DATA FOR PROCESSING START

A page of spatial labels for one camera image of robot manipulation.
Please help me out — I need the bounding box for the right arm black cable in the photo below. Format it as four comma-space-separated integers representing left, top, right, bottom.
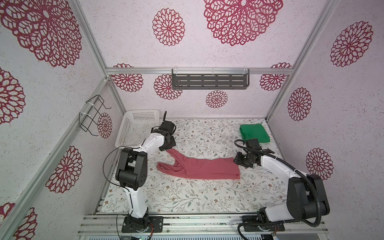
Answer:
233, 138, 322, 240

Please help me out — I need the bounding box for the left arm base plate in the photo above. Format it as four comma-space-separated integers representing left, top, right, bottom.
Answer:
122, 214, 164, 233

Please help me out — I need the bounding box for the white plastic laundry basket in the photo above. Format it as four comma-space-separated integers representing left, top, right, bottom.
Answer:
115, 110, 160, 148

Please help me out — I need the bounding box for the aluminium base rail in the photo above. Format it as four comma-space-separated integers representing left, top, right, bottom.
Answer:
77, 213, 329, 239

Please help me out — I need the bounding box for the green tank top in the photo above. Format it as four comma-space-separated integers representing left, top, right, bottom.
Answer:
240, 124, 271, 143

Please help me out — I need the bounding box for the black wire wall rack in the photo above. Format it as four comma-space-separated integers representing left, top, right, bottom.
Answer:
78, 95, 111, 137

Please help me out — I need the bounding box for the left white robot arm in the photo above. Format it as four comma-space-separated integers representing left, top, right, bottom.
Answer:
115, 120, 176, 219

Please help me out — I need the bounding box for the pink tank top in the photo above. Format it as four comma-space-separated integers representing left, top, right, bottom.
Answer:
157, 149, 241, 180

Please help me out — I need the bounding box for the dark grey wall shelf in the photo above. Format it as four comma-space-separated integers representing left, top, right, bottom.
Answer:
171, 69, 250, 90

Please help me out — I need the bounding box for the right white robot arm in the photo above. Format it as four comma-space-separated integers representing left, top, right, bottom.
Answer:
234, 139, 330, 227

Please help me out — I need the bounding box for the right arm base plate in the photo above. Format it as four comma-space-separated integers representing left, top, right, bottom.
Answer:
242, 214, 285, 232

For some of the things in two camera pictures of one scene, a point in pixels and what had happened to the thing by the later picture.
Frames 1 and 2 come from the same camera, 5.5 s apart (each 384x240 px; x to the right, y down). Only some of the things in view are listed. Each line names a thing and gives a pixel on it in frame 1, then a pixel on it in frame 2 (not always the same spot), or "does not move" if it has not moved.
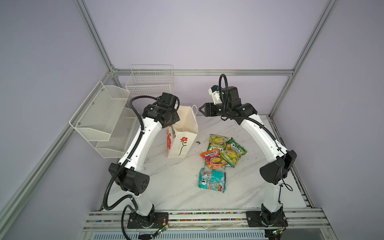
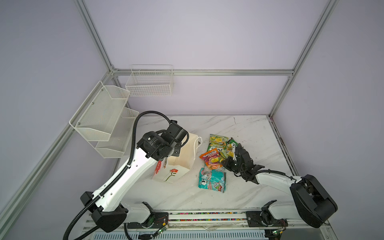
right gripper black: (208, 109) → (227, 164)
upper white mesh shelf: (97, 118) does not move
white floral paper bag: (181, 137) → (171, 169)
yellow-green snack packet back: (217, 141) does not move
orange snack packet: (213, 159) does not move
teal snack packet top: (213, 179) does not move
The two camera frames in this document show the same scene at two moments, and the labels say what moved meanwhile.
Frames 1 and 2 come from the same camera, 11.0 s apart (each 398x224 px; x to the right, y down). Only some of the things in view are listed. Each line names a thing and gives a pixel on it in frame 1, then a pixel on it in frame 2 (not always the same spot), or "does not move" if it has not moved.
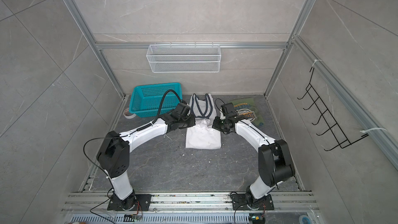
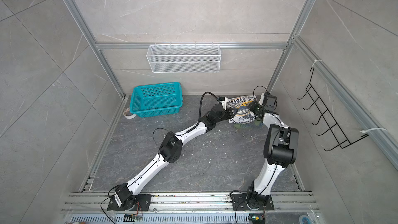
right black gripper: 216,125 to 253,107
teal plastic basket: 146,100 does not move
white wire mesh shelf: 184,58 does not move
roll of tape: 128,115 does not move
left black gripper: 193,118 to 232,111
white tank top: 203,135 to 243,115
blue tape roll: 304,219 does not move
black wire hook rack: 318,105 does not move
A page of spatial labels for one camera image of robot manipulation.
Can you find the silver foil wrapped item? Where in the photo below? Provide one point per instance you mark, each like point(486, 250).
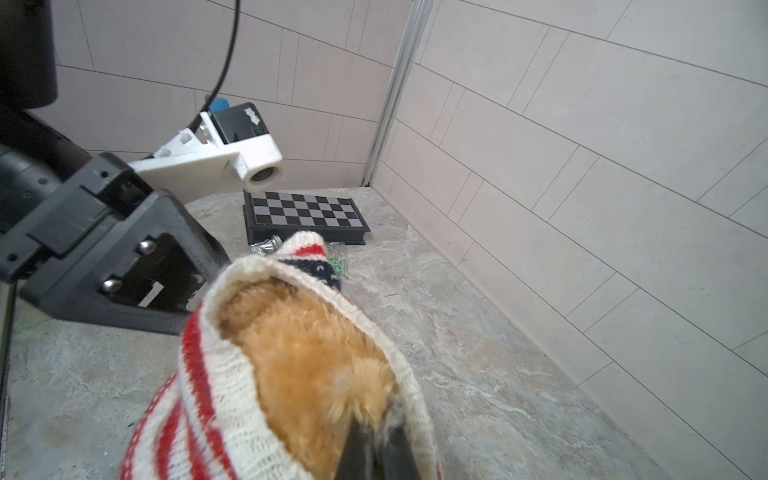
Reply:
point(268, 246)

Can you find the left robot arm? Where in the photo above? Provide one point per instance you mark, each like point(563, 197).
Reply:
point(28, 81)

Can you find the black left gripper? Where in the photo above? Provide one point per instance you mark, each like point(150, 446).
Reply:
point(102, 247)

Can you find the knitted american flag sweater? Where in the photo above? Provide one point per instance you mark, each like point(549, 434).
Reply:
point(206, 422)

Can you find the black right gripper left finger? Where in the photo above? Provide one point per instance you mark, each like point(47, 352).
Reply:
point(357, 458)

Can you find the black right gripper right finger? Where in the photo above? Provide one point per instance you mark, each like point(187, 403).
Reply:
point(396, 458)

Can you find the tan plush teddy bear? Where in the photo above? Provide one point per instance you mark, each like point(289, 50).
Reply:
point(315, 370)

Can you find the folded black white chessboard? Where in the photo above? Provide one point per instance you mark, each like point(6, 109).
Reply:
point(282, 214)

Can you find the clear bag of green bricks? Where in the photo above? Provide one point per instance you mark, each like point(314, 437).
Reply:
point(337, 258)

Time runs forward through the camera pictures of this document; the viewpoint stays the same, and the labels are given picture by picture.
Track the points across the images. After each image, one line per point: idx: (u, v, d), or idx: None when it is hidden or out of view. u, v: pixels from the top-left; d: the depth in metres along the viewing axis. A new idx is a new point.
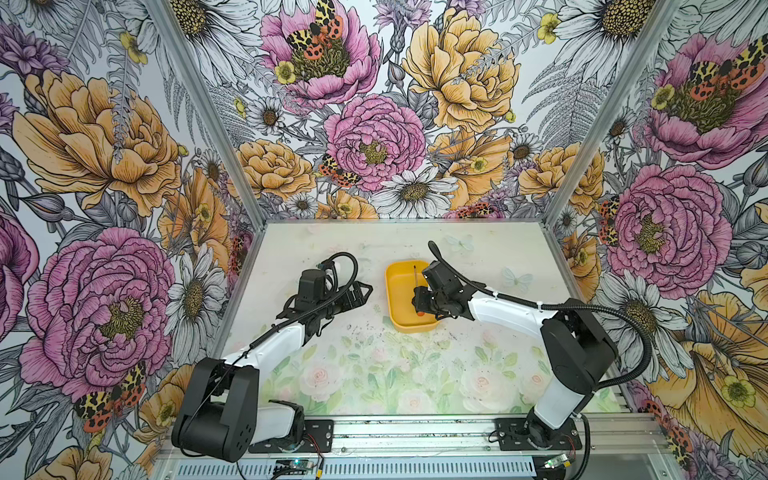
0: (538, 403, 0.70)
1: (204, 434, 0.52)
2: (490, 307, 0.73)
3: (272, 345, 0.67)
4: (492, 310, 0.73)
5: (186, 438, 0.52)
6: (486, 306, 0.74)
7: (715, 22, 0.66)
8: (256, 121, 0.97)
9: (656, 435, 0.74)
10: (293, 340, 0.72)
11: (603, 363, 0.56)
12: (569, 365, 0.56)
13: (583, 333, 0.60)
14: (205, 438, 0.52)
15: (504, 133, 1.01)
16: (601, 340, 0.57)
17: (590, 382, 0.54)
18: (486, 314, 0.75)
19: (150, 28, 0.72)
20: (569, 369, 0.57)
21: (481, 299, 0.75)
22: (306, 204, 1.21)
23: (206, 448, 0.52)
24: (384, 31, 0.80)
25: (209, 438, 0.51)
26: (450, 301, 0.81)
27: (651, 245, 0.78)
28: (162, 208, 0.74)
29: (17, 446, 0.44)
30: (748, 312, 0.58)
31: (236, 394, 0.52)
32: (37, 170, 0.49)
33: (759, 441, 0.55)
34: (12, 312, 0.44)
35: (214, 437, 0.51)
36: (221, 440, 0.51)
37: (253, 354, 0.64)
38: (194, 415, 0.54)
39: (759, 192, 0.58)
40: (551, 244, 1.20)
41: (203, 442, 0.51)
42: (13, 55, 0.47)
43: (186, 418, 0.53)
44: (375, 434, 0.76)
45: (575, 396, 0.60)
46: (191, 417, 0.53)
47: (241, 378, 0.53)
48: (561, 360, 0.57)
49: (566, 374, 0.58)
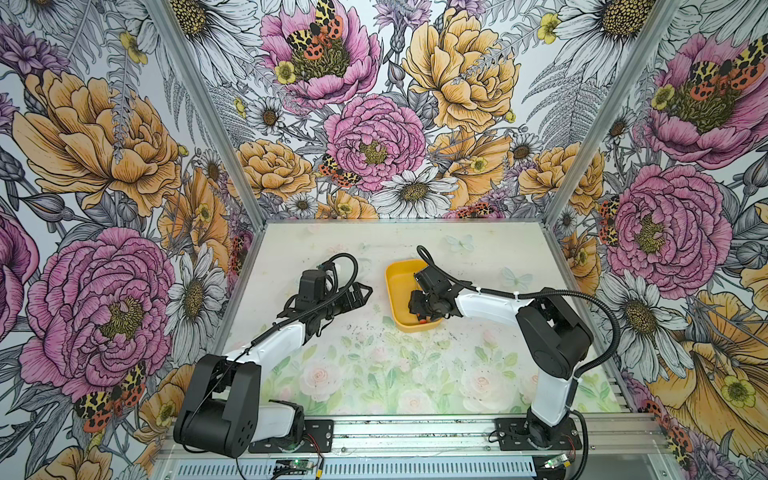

DATA FOR PROCESSING END

The output must start at the line holding "37: (253, 354, 0.64)", end at the last line of the listing above, and show each line exactly; please omit all pictures.

37: (253, 354, 0.64)
38: (194, 415, 0.54)
39: (759, 192, 0.58)
40: (551, 244, 1.20)
41: (203, 442, 0.51)
42: (13, 55, 0.47)
43: (186, 418, 0.53)
44: (375, 434, 0.76)
45: (575, 396, 0.60)
46: (191, 417, 0.53)
47: (241, 378, 0.53)
48: (561, 360, 0.57)
49: (566, 374, 0.58)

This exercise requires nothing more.